I want to share the single most significant event I experienced during a recent trip to Romania. It occurred on a Sunday. I was sent to preach in a village 90 minutes drive west of Iasi, where there has been recent severe persecution of Romanian Baptists by the Orthodox Church. After preaching in the morning at the Baptist church, and having lunch with the pastor and his wife, I was told that I was being taken to meet with a group in a forest in the mountains. I did not know what to expect. I was told I would have just one hour with them, as we had to be back in Iasi for the Sunday evening service.
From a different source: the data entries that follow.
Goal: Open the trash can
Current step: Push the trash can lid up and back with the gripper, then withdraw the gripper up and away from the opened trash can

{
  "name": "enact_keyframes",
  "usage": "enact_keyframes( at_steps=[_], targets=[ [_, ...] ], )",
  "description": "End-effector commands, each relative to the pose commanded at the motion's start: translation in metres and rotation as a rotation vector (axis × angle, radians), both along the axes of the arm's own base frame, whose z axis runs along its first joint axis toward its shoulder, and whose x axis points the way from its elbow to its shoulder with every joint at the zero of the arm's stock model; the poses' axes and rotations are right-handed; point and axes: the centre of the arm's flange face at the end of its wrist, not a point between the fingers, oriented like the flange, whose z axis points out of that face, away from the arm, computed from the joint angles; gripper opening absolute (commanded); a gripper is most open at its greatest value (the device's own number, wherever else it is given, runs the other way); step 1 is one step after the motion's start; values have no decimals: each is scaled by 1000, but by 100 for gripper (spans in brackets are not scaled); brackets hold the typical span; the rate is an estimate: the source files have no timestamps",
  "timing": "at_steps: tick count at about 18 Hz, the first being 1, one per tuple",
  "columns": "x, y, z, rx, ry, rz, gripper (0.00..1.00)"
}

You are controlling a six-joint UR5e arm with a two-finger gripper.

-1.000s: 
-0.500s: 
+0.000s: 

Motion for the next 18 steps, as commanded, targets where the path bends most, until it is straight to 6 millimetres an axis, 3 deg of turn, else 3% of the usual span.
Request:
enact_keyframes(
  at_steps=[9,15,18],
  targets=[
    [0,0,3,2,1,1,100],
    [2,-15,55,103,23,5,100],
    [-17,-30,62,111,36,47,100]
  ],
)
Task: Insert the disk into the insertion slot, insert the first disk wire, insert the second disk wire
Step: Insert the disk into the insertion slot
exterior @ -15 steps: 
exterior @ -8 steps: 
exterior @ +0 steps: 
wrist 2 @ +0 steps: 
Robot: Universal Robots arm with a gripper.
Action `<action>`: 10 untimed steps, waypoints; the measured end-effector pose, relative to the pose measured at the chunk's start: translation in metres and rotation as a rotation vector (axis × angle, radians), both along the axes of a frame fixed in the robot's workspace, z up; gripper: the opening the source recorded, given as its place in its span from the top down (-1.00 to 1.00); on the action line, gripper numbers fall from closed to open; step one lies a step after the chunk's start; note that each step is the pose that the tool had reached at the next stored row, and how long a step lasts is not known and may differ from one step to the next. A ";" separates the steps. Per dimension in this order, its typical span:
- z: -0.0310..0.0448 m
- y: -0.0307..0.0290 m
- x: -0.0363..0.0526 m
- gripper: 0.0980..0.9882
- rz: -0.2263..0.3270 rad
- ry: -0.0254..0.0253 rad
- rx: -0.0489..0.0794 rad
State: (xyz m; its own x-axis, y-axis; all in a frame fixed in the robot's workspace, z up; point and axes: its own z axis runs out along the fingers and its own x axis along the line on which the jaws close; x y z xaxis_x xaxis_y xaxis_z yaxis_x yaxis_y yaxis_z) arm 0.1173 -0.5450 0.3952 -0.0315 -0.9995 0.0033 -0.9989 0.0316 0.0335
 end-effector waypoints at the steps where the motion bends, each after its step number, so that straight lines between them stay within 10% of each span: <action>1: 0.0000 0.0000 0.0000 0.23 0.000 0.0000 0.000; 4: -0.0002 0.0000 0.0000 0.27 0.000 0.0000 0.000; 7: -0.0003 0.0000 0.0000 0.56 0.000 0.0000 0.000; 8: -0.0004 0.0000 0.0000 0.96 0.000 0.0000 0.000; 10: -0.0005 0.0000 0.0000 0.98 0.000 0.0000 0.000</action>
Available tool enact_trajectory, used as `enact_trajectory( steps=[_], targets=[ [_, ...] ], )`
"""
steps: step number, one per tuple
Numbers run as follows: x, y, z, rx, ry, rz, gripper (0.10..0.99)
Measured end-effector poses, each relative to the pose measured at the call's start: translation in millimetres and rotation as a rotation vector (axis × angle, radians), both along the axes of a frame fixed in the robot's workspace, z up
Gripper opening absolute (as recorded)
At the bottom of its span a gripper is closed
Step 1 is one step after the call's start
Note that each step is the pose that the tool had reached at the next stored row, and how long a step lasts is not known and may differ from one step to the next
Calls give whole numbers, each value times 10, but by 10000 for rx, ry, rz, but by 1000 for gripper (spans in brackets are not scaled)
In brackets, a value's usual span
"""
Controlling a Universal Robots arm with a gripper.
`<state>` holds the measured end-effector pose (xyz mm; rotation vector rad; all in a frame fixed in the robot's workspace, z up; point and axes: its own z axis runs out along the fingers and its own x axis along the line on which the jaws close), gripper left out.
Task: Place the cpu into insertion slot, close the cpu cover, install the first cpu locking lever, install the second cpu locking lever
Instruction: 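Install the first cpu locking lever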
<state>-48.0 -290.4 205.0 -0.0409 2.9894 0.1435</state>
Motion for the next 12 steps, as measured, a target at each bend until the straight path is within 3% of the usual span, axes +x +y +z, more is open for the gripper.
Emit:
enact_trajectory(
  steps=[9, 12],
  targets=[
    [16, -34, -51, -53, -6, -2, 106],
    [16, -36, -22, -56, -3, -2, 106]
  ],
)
We drove about 15 miles into the country, then up into the hills over rough dirt roads to a remote mountain village. We stopped at a house and went inside. I found ten people sitting in a small room in a circle, waiting for me. There was also a translator.
Sitting together in the room were eight children and two ladies: one probably around 60, who is the only Christian in the village; and her grown daughter, who is not yet a believer but currently counting the cost of identifying with Christ in baptism and forsaking the Orthodox religion.
The lady had been meeting with the eight children. They had nowhere indoors to meet, so they had become a ‘forest’ church, meeting regularly outdoors among the trees.
Recently, a little girl among them had prayed to the true God that he would give them a room to meet in, out of the cold and rain. Now the younger daughter’s husband has finally allowed them to meet in his house.
As I wondered what to share, I went to John 3 and began to talk about the children of Israel and Moses with the serpent in the wilderness. But the translator stopped me and said in broken English, ‘They do not know who or what Israel was and they do not know who Moses was’.
I was startled and moved in my heart, as I realised that here was a group that knew nothing at all. What was I to do?
I decided to do what Paul did in Acts 17 when faced with a people who knew nothing. I shared the same truths as he did, and then went back and explained who Israel and Moses were.
Then I went on to John 3, explaining the serpent in the wilderness and that the Son of God was put on a pole like that to die for sinners.
I closed by exhorting them to put all their trust in Christ and give themselves to him.
I then taught them a children’s chorus which they could remember long after I would be gone.
When I closed, I did not know what to do. The children were dirty, ragged, beautiful Romanian children, who wanted to know about Christ. As I drove away, I could hardly take it in, that God had given me the unspeakable privilege, at least once in my life, of doing what Paul did many times — telling the good news of Jesus Christ to some who had never, ever heard anything at all of the gospel.
I shall never forget it. There were other outstanding experiences in Romania and Moldova this trip; but none for me compared to that of meeting with a forest church of one woman and eight children.
Pray for them please. And pray for me, that I will never get over it!